Wednesday, November 25, 2015

The Contemporary Short Story, a Practical Manual by Harry Torsey Baker, ( 1916)

The Contemporary Short Story, a Practical Manual by Harry Torsey Baker, ( 1916). A distinguished British critic, Professor Hugh Walker, remarks: "There is no other form of literature in which America is so eminent as in the writing of short stories." This dictum alone is sufficient justification for introducing a course in this subject into every college in the land. Not only is a better understanding and appreciation of the finest short stories fostered by such a course, but not a few students find themselves able to write tales that are accepted by reputable American periodicals — if not during their undergraduate years, at any rate shortly afterward. Writing fiction for the magazines is both an art and a business. This volume accordingly aims to teach promising young authors, whether in or out of college, how to write stories that shall be marketable as well as artistic. It attempts to state succinctly, and as clearly as may be, some fundamental principles of short-story writing.
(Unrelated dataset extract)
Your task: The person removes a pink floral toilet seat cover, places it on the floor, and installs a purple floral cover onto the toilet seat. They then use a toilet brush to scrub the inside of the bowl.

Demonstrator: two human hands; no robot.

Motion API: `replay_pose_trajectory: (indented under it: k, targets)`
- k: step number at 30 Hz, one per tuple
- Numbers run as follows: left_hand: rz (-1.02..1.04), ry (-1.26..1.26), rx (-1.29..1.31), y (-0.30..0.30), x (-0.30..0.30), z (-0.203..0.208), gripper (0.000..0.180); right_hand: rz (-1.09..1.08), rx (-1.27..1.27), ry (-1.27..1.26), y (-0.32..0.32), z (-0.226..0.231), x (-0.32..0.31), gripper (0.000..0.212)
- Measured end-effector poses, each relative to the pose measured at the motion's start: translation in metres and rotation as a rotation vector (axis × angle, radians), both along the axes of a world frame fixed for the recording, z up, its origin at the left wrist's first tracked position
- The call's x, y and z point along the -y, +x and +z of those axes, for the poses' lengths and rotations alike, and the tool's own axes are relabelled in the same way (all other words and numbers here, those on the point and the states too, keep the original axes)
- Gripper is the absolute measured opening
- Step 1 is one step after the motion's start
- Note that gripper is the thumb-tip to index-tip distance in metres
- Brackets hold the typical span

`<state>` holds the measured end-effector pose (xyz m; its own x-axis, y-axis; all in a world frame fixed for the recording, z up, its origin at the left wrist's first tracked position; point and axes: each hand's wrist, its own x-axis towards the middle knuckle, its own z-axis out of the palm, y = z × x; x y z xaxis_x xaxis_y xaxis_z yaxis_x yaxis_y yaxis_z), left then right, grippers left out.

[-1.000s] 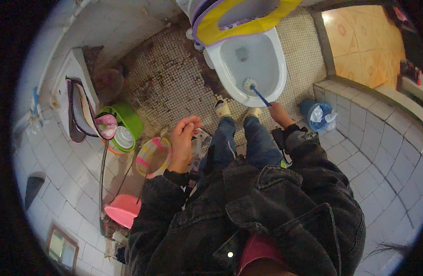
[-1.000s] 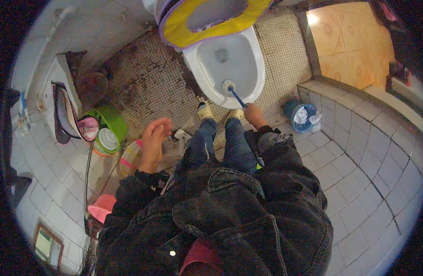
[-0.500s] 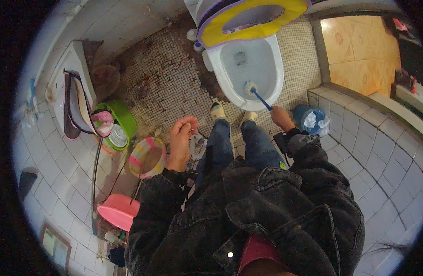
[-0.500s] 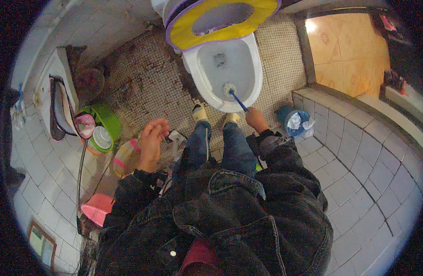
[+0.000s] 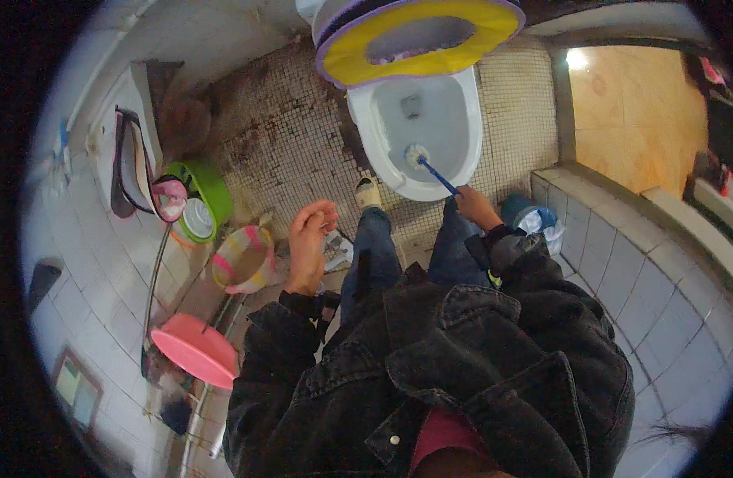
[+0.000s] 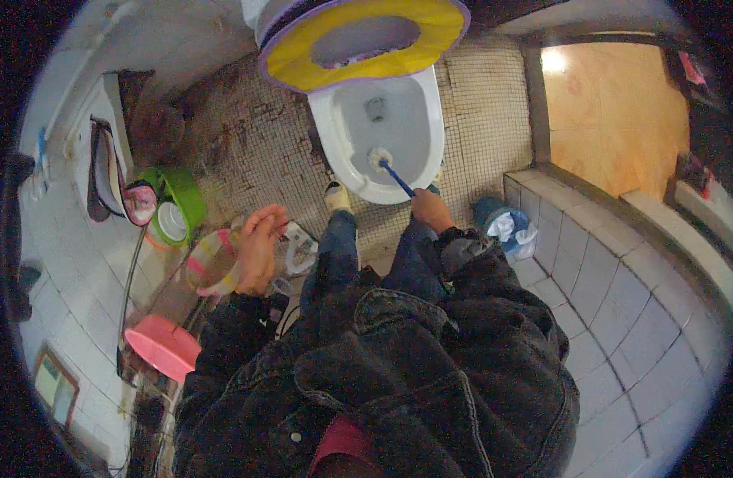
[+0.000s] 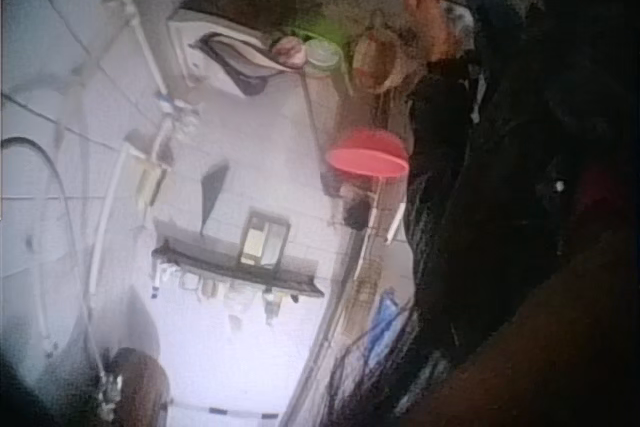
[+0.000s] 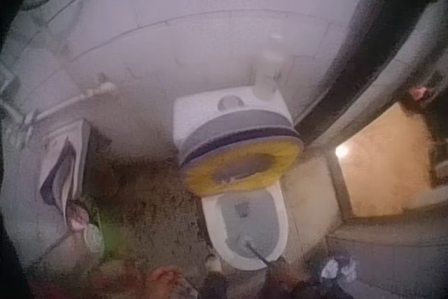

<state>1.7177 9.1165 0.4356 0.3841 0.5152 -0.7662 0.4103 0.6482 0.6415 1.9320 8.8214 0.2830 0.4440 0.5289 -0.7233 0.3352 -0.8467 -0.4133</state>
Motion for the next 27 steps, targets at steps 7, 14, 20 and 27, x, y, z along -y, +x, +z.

These principles are based upon somewhat extensive reading of short fiction in English, both classic and contemporary; of a pretty large number of manuscripts submitted to important periodicals; and of most of the critical works on the short story. Many of the pages are written from the editorial standpoint. I have not attempted to set up an impracticable ideal on the one hand, nor to concede too much to the lower range of popular taste on the other.